**About this exercise**
Please reproduce each line of the data below as it stands.

**Records to use**
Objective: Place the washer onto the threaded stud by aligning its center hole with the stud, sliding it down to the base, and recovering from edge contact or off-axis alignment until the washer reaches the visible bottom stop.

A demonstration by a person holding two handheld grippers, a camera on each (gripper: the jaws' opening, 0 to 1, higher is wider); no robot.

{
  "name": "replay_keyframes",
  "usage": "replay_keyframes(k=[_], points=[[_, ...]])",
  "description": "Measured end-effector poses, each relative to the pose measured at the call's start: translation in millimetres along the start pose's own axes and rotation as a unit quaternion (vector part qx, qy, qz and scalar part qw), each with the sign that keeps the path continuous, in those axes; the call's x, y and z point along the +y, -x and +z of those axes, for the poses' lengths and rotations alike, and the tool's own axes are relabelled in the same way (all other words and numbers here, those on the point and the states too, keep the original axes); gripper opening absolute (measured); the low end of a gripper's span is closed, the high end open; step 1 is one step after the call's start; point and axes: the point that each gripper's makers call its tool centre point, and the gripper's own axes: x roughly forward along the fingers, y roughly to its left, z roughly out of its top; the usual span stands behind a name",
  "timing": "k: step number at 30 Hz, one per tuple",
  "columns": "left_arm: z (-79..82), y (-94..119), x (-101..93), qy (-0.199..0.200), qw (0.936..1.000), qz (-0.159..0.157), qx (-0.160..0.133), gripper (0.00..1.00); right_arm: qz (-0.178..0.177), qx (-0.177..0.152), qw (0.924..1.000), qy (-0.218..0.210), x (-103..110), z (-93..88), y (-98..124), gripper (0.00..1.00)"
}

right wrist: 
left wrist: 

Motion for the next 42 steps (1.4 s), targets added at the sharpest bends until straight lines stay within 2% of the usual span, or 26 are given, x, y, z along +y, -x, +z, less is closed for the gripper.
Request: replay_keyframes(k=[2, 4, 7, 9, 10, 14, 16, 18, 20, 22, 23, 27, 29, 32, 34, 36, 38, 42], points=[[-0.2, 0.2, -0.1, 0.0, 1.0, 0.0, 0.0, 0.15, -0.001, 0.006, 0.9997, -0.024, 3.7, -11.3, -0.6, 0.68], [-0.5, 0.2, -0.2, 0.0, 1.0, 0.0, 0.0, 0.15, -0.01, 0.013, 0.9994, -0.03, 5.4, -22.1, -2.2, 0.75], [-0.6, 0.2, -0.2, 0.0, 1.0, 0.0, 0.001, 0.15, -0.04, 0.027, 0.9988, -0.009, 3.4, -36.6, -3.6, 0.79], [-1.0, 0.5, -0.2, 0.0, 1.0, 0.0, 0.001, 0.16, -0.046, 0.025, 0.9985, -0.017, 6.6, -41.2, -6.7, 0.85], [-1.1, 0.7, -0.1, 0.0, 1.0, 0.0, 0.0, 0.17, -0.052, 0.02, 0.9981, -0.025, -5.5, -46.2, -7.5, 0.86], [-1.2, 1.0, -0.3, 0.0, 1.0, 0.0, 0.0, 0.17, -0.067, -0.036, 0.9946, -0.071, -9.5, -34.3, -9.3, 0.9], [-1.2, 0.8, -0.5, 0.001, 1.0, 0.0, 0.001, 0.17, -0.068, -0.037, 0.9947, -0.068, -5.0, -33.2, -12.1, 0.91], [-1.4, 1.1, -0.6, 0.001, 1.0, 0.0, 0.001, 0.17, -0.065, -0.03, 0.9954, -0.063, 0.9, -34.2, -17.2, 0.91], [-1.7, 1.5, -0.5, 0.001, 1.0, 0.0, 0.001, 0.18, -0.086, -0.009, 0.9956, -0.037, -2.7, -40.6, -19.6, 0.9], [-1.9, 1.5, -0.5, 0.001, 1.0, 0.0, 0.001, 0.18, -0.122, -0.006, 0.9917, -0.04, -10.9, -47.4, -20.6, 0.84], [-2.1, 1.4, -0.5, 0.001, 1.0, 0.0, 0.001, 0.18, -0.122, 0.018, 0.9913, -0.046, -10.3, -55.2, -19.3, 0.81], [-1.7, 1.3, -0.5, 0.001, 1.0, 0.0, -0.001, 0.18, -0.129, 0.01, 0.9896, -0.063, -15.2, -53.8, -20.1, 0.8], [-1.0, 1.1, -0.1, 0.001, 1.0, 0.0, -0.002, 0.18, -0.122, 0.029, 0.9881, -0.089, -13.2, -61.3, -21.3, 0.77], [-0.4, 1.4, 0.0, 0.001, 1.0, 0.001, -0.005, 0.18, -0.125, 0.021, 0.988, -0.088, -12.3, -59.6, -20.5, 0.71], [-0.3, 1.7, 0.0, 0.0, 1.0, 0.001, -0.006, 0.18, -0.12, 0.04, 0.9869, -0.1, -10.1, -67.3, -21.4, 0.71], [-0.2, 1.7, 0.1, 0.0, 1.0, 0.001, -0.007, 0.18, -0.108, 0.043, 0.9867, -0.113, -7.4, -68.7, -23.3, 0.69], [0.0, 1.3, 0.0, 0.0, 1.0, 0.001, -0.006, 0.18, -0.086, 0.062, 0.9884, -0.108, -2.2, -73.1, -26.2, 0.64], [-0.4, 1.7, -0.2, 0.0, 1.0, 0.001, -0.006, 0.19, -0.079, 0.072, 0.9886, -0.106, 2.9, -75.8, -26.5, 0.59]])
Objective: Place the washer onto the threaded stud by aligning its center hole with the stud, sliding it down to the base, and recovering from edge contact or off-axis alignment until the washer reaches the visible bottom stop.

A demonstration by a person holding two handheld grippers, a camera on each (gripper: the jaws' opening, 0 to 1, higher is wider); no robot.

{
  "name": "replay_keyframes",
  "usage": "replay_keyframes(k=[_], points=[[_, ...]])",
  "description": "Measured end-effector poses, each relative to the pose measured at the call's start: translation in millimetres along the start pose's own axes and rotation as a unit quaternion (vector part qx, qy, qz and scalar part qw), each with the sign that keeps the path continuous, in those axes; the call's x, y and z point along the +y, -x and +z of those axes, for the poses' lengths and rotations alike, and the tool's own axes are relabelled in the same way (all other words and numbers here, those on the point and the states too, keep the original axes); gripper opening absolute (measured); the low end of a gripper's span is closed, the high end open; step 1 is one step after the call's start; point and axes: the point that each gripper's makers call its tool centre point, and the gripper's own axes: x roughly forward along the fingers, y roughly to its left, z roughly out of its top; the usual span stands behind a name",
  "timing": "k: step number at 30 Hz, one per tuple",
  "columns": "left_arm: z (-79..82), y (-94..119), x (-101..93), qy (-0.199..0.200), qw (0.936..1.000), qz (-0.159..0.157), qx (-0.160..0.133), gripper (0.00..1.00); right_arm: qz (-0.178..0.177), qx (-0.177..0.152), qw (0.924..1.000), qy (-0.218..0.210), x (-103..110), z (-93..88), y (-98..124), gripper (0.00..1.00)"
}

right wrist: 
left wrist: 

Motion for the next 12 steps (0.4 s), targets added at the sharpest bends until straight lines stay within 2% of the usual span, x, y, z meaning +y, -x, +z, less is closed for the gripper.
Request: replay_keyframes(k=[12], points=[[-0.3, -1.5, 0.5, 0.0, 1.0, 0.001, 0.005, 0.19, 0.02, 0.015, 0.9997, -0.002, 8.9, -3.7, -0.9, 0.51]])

**Response to this task**
Objective: Place the washer onto the threaded stud by aligning its center hole with the stud, sliding it down to the base, and recovering from edge contact or off-axis alignment until the washer reaches the visible bottom stop.

A demonstration by a person holding two handheld grippers, a camera on each (gripper: the jaws' opening, 0 to 1, higher is wider); no robot.

{
  "name": "replay_keyframes",
  "usage": "replay_keyframes(k=[_], points=[[_, ...]])",
  "description": "Measured end-effector poses, each relative to the pose measured at the call's start: translation in millimetres along the start pose's own axes and rotation as a unit quaternion (vector part qx, qy, qz and scalar part qw), each with the sign that keeps the path continuous, in those axes; the call's x, y and z point along the +y, -x and +z of those axes, for the poses' lengths and rotations alike, and the tool's own axes are relabelled in the same way (all other words and numbers here, those on the point and the states too, keep the original axes); gripper opening absolute (measured); the low end of a gripper's span is closed, the high end open; step 1 is one step after the call's start; point and axes: the point that each gripper's makers call its tool centre point, and the gripper's own axes: x roughly forward along the fingers, y roughly to its left, z roughly out of its top; the usual span stands behind a name",
  "timing": "k: step number at 30 Hz, one per tuple",
  "columns": "left_arm: z (-79..82), y (-94..119), x (-101..93), qy (-0.199..0.200), qw (0.936..1.000), qz (-0.159..0.157), qx (-0.160..0.133), gripper (0.00..1.00); right_arm: qz (-0.178..0.177), qx (-0.177..0.152), qw (0.924..1.000), qy (-0.218..0.210), x (-103..110), z (-93..88), y (-98..124), gripper (0.00..1.00)"
}

right wrist: 
left wrist: 

Motion for the next 42 steps (1.4 s), targets added at the sharpest bends until straight lines stay within 2% of the usual span, or 26 are given, x, y, z along +y, -x, +z, less is closed for the gripper.
Request: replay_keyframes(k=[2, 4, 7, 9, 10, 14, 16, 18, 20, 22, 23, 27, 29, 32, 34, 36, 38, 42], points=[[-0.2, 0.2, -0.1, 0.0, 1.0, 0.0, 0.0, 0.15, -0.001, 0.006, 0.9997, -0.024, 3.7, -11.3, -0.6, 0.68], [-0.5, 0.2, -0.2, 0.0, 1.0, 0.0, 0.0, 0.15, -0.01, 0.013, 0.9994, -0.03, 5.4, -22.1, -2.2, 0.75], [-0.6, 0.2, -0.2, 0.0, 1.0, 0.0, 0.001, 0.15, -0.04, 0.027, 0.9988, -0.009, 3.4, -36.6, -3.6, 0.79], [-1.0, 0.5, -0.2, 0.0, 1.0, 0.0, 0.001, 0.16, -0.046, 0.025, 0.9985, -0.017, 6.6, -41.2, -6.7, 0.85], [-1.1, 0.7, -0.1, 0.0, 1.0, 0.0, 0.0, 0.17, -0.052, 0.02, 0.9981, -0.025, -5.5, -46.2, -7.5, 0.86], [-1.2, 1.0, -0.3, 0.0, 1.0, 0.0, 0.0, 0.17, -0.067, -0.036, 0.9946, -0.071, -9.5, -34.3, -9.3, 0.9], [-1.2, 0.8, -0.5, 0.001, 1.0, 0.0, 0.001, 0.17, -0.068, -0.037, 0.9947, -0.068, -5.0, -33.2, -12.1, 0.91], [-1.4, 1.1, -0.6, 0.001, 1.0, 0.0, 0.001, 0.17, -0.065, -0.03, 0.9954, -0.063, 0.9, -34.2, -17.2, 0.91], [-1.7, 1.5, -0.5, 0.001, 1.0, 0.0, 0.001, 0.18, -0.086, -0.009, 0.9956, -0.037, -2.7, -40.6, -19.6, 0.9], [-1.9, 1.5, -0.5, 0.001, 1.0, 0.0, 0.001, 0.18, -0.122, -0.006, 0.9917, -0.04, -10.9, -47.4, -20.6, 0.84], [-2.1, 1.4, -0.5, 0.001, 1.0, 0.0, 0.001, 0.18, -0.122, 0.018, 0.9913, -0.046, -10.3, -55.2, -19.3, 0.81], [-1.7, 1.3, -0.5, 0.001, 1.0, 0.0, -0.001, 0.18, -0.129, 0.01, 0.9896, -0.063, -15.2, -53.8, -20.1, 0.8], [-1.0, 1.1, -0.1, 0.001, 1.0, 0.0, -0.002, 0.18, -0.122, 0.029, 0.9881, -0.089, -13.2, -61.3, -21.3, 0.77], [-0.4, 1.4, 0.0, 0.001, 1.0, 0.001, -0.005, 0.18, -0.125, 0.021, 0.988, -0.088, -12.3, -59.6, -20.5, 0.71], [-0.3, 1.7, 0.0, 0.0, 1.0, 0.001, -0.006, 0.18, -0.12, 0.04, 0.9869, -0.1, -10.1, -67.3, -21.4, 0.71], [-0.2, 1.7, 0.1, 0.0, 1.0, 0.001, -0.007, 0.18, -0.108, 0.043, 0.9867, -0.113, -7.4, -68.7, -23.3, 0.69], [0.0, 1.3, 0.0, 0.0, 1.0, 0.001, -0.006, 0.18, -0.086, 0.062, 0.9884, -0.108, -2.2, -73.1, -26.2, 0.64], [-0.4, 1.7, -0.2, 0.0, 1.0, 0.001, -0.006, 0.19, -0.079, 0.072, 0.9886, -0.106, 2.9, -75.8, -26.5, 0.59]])
Objective: Place the washer onto the threaded stud by aligning its center hole with the stud, sliding it down to the base, and recovering from edge contact or off-axis alignment until the washer reaches the visible bottom stop.

A demonstration by a person holding two handheld grippers, a camera on each (gripper: the jaws' opening, 0 to 1, higher is wider); no robot.

{
  "name": "replay_keyframes",
  "usage": "replay_keyframes(k=[_], points=[[_, ...]])",
  "description": "Measured end-effector poses, each relative to the pose measured at the call's start: translation in millimetres along the start pose's own axes and rotation as a unit quaternion (vector part qx, qy, qz and scalar part qw), each with the sign that keeps the path continuous, in those axes; the call's x, y and z point along the +y, -x and +z of those axes, for the poses' lengths and rotations alike, and the tool's own axes are relabelled in the same way (all other words and numbers here, those on the point and the states too, keep the original axes); gripper opening absolute (measured); the low end of a gripper's span is closed, the high end open; step 1 is one step after the call's start; point and axes: the point that each gripper's makers call its tool centre point, and the gripper's own axes: x roughly forward along the fingers, y roughly to its left, z roughly out of its top; the usual span stands behind a name",
  "timing": "k: step number at 30 Hz, one per tuple",
  "columns": "left_arm: z (-79..82), y (-94..119), x (-101..93), qy (-0.199..0.200), qw (0.936..1.000), qz (-0.159..0.157), qx (-0.160..0.133), gripper (0.00..1.00); right_arm: qz (-0.178..0.177), qx (-0.177..0.152), qw (0.924..1.000), qy (-0.218..0.210), x (-103..110), z (-93..88), y (-98..124), gripper (0.00..1.00)"
}

right wrist: 
left wrist: 

Motion for the next 12 steps (0.4 s), targets added at the sharpest bends until straight lines stay within 2% of the usual span, x, y, z meaning +y, -x, +z, less is closed for the gripper.
Request: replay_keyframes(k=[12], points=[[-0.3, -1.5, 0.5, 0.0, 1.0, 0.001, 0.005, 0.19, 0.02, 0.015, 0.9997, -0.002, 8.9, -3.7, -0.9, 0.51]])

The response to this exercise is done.